WHAT YOU HAVE TO DO
Search the material below for the string "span". Return every line that holds it.

· · · · · · ·

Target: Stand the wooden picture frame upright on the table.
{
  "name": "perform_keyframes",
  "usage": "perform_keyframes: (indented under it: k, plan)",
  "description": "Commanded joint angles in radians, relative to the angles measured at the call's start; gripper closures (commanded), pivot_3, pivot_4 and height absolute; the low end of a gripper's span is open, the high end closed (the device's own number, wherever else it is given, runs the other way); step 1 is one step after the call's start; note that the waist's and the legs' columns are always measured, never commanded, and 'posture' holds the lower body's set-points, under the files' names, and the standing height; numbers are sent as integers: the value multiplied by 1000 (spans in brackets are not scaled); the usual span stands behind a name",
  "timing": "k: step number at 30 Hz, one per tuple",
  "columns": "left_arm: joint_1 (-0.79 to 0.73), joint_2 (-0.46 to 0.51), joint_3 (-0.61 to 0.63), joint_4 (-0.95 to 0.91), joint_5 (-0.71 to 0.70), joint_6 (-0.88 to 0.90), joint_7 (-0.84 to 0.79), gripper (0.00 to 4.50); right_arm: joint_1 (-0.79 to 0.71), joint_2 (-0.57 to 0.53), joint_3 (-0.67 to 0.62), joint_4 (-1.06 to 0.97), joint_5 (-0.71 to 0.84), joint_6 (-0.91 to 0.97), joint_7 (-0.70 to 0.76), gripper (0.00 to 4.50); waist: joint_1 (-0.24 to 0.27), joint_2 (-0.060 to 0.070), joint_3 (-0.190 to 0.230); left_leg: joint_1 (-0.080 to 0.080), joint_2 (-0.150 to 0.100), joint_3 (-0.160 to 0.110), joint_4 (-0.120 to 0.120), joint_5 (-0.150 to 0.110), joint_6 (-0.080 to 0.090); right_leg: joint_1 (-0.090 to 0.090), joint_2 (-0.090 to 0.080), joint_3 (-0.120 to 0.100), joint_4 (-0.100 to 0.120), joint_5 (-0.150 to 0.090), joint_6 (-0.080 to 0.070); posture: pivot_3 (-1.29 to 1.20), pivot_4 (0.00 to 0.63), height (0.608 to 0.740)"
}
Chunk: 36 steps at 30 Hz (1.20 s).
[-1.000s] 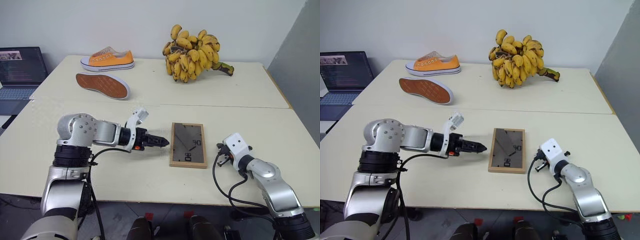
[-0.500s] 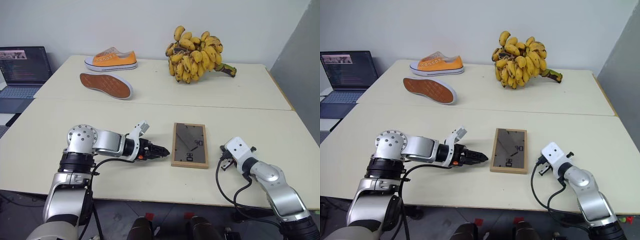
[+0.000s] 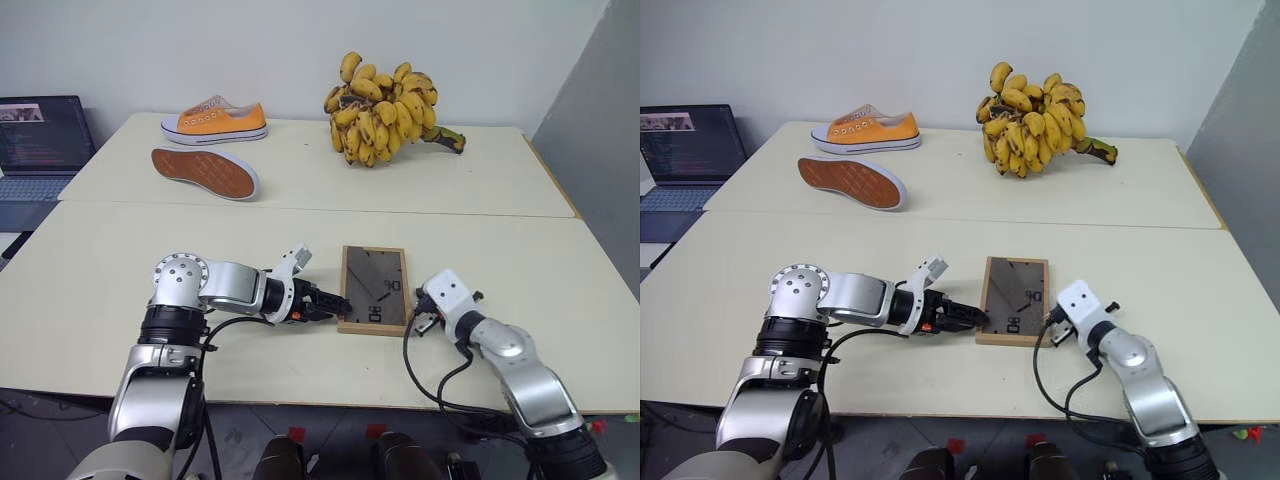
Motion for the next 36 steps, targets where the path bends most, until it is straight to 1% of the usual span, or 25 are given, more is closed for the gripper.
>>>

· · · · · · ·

OUTPUT OF THE EXERCISE
  "description": "Commanded joint angles in radians, relative to the angles measured at the call's start; gripper closures (commanded), pivot_3, pivot_4 and height absolute; the low end of a gripper's span is open, the high end closed (the device's own number, wherever else it is given, runs the other way); step 1 is one step after the call's start; note that the waist's and the legs' columns are always measured, never commanded, and 'posture' holds the lower body's set-points, under the files' names, and the standing height; numbers are sent as integers: the value multiplied by 1000 (spans in brackets are not scaled); the usual span stands behind a name",
Motion for the next 36 steps, targets where the path bends most, until it is straight to 1% of the usual span, or 25 are given, more is closed for the gripper.

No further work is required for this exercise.